● Exercise requirements: Your task is to filter the data below down to the lines holding "razor".
(Working data)
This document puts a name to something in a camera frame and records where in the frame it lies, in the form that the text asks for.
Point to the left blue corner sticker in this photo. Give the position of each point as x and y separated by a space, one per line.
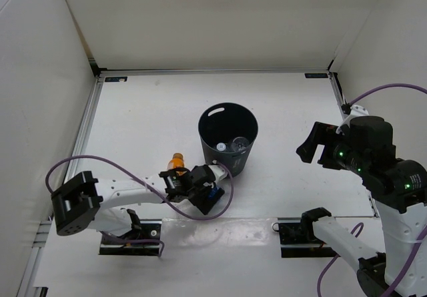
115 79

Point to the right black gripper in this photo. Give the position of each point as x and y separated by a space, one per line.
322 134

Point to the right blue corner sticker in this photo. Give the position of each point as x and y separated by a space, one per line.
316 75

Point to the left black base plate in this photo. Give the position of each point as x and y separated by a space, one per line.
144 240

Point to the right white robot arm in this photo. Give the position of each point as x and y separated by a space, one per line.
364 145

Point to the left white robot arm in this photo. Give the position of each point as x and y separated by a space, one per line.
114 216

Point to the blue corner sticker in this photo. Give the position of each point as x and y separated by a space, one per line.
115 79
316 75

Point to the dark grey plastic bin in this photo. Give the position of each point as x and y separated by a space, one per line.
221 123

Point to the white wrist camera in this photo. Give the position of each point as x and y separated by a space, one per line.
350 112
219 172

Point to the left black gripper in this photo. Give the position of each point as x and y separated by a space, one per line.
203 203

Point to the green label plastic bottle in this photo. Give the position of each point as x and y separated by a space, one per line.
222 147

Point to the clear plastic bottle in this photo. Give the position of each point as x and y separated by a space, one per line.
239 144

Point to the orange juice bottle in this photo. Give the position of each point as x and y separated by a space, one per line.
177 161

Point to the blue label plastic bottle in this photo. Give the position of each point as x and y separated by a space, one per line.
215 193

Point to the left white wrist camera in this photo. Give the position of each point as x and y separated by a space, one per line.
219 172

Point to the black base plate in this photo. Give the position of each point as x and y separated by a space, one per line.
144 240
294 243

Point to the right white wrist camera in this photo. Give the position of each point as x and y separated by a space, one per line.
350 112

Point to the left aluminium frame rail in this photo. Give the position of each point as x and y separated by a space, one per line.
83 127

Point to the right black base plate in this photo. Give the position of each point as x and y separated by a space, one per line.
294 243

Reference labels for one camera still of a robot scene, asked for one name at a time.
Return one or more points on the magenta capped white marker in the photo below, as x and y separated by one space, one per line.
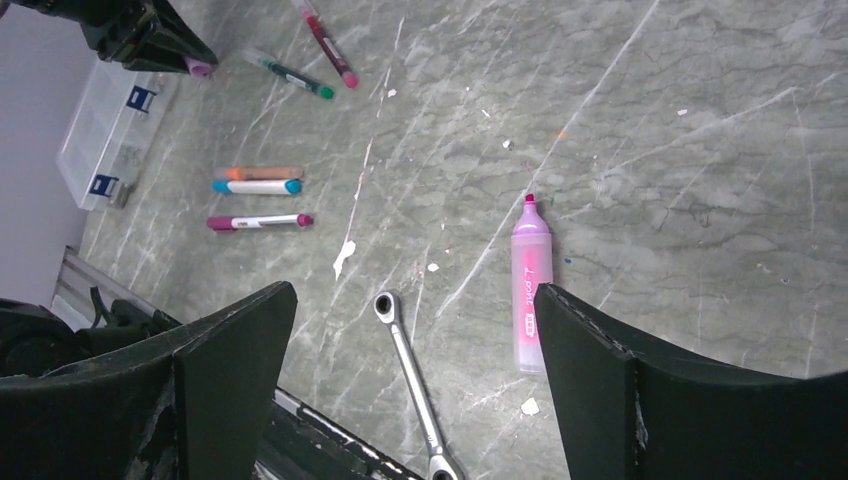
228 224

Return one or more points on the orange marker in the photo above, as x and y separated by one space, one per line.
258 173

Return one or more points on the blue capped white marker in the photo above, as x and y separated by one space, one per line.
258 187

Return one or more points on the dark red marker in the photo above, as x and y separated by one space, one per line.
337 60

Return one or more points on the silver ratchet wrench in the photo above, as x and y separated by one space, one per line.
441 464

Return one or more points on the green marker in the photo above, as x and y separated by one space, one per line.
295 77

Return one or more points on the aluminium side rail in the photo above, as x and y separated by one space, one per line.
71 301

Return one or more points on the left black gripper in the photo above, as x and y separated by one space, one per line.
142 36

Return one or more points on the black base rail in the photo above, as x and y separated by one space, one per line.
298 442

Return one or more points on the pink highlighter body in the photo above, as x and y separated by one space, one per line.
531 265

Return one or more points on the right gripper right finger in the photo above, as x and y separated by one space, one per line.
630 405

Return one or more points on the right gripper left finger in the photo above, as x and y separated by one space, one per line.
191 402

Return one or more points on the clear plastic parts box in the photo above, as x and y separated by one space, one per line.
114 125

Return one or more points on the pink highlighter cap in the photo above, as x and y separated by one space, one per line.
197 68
(End Working data)
(Working data)
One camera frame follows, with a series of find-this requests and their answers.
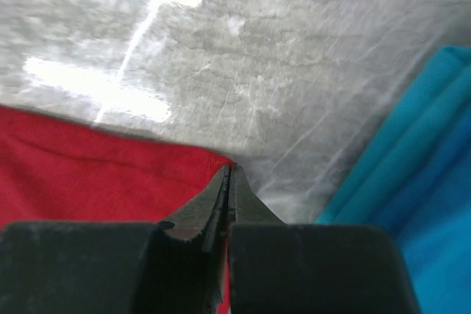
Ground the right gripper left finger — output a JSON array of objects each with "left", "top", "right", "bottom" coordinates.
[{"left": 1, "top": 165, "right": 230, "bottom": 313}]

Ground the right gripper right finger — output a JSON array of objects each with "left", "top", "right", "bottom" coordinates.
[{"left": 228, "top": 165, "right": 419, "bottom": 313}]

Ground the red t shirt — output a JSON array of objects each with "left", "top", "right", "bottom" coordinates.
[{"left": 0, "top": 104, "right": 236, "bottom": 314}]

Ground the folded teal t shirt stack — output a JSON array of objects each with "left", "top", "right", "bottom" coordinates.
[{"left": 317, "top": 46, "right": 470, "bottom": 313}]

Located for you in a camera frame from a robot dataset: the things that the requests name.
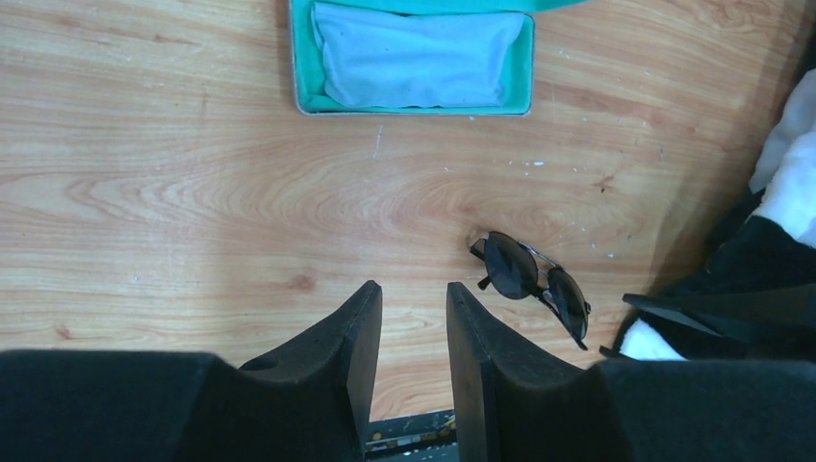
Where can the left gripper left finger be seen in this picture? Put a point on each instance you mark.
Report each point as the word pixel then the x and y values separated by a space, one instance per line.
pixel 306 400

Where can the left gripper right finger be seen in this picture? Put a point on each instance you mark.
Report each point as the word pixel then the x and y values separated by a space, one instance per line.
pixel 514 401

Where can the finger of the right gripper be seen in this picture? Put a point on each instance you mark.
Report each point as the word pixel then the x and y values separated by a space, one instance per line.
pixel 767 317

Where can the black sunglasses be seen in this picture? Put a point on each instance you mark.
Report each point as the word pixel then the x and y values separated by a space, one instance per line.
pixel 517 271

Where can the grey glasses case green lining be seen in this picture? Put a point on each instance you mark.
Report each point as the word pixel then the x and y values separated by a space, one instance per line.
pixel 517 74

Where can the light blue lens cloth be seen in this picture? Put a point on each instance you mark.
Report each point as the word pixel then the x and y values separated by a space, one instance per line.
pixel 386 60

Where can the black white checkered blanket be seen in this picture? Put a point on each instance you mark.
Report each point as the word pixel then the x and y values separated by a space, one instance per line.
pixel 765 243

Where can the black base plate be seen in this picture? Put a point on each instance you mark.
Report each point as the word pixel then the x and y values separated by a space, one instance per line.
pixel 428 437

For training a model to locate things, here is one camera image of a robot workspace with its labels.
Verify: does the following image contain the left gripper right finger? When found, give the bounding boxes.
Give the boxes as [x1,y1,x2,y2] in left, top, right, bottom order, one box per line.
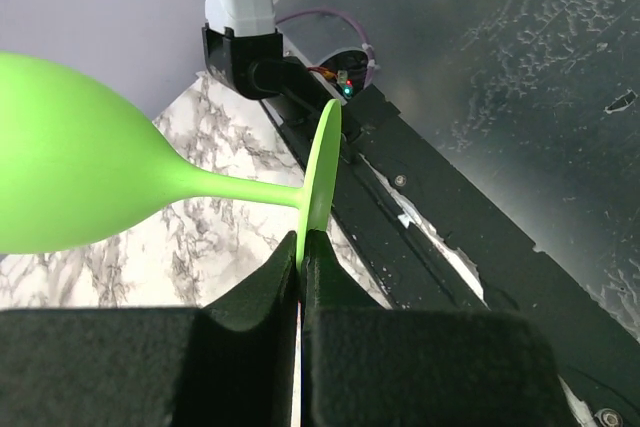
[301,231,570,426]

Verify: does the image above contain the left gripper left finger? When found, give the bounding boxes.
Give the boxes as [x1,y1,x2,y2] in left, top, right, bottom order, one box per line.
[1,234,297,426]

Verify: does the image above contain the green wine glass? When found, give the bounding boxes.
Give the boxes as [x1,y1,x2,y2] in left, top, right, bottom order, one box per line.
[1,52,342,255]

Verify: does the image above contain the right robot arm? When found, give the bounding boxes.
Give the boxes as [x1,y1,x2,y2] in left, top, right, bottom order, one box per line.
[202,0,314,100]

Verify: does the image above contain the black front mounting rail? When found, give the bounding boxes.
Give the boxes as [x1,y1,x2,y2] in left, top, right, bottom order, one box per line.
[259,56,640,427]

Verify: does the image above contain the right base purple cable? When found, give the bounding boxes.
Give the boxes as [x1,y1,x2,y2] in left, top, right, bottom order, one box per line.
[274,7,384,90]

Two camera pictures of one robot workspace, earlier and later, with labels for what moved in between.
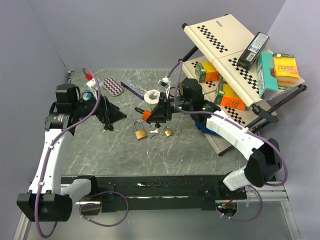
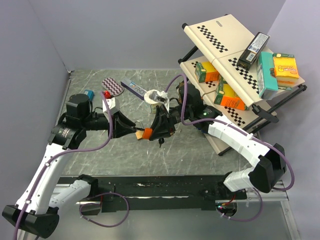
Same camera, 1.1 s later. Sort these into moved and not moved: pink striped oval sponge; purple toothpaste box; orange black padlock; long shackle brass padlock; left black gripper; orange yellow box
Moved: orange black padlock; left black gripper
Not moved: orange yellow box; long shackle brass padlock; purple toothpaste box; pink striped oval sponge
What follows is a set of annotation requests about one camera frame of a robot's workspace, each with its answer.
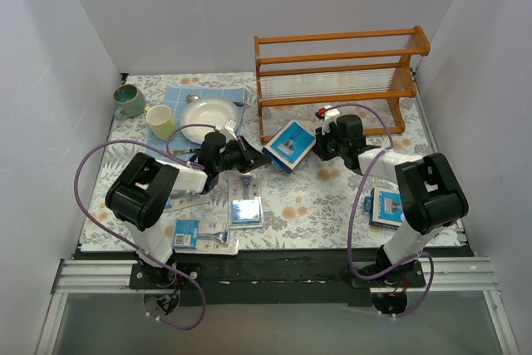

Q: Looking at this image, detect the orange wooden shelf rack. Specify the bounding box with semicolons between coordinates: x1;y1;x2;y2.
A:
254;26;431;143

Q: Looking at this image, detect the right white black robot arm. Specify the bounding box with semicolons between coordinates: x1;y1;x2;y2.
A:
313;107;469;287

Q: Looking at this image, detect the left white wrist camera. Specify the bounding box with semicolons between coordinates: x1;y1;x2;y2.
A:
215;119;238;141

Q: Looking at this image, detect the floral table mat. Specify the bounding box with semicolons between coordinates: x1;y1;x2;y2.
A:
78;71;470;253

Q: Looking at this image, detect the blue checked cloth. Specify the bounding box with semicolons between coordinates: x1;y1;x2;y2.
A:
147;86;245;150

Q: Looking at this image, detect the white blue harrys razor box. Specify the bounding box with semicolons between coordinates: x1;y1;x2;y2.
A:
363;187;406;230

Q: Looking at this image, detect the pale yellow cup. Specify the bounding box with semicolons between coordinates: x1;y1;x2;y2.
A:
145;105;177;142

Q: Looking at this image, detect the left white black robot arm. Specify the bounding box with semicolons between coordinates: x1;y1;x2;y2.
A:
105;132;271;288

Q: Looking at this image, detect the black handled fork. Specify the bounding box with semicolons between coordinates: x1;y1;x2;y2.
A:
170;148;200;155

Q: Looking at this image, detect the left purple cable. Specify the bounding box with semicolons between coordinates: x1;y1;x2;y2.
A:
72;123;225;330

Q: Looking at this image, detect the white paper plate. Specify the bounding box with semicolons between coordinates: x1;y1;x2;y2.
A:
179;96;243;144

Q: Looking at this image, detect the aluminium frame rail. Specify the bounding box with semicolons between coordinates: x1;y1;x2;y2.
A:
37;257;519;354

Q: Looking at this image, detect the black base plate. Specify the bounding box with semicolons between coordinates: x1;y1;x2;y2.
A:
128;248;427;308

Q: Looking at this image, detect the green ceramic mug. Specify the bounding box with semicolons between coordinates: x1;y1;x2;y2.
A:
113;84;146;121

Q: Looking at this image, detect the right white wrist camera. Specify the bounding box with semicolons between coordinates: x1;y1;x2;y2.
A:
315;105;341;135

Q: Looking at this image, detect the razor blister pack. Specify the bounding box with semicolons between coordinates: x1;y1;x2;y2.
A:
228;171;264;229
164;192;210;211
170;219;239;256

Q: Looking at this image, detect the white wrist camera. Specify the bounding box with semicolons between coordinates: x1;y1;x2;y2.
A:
(End Working data)
(Working data)
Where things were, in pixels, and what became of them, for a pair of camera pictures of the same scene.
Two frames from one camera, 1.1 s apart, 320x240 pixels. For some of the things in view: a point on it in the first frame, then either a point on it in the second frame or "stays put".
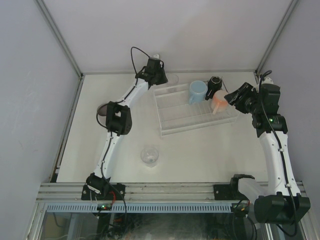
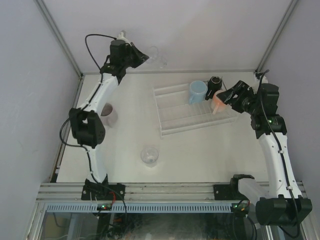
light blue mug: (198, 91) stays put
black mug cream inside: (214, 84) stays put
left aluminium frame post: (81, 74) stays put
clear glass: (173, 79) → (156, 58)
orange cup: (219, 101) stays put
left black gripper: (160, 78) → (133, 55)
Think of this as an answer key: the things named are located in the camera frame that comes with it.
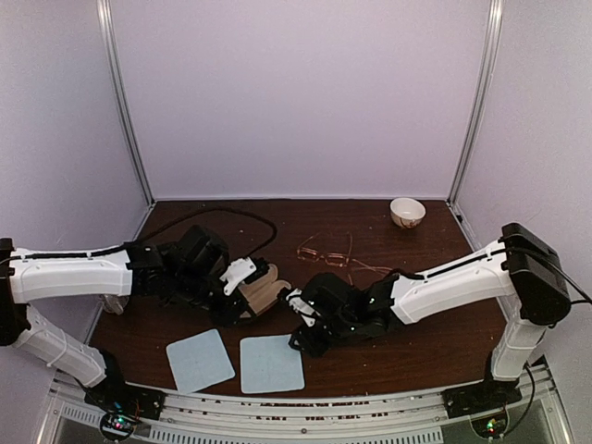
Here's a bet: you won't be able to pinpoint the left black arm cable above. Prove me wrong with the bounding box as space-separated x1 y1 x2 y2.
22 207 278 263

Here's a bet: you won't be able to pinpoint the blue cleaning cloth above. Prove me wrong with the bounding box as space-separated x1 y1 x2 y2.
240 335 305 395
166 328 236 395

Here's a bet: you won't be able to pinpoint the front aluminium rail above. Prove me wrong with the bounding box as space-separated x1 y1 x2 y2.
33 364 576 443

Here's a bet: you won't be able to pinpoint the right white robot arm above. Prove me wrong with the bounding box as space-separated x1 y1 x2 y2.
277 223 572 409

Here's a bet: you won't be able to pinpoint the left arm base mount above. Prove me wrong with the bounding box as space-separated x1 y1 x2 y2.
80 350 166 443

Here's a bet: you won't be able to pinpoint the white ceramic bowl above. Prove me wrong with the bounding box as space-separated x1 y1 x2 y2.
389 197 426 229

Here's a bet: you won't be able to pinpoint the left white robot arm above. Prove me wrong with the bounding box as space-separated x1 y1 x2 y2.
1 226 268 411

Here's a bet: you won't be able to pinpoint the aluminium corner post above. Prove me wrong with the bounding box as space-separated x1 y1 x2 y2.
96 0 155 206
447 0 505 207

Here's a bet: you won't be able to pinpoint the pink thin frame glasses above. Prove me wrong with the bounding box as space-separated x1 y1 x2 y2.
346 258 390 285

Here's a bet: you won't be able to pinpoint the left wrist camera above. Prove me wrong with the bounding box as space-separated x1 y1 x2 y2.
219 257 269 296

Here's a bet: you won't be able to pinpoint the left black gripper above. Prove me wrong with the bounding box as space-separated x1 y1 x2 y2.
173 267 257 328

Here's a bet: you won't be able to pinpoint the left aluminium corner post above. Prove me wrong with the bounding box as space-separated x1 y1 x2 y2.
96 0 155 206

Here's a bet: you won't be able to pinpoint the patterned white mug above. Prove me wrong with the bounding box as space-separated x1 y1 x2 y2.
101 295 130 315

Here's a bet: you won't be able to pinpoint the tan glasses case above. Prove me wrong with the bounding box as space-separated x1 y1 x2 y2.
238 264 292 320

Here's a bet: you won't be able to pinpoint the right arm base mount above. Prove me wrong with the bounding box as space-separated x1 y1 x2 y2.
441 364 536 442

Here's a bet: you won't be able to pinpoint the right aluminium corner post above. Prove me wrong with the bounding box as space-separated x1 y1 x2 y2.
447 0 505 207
(End Working data)
● Answer area:
Q: Looking at this image, detect the white blue harrys razor box. Specify the bounding box with semicolons between coordinates: x1;y1;x2;y2.
Q: Looking at this image, detect the razor blister pack. Specify the bounding box with semicolons between coordinates: x1;y1;x2;y2.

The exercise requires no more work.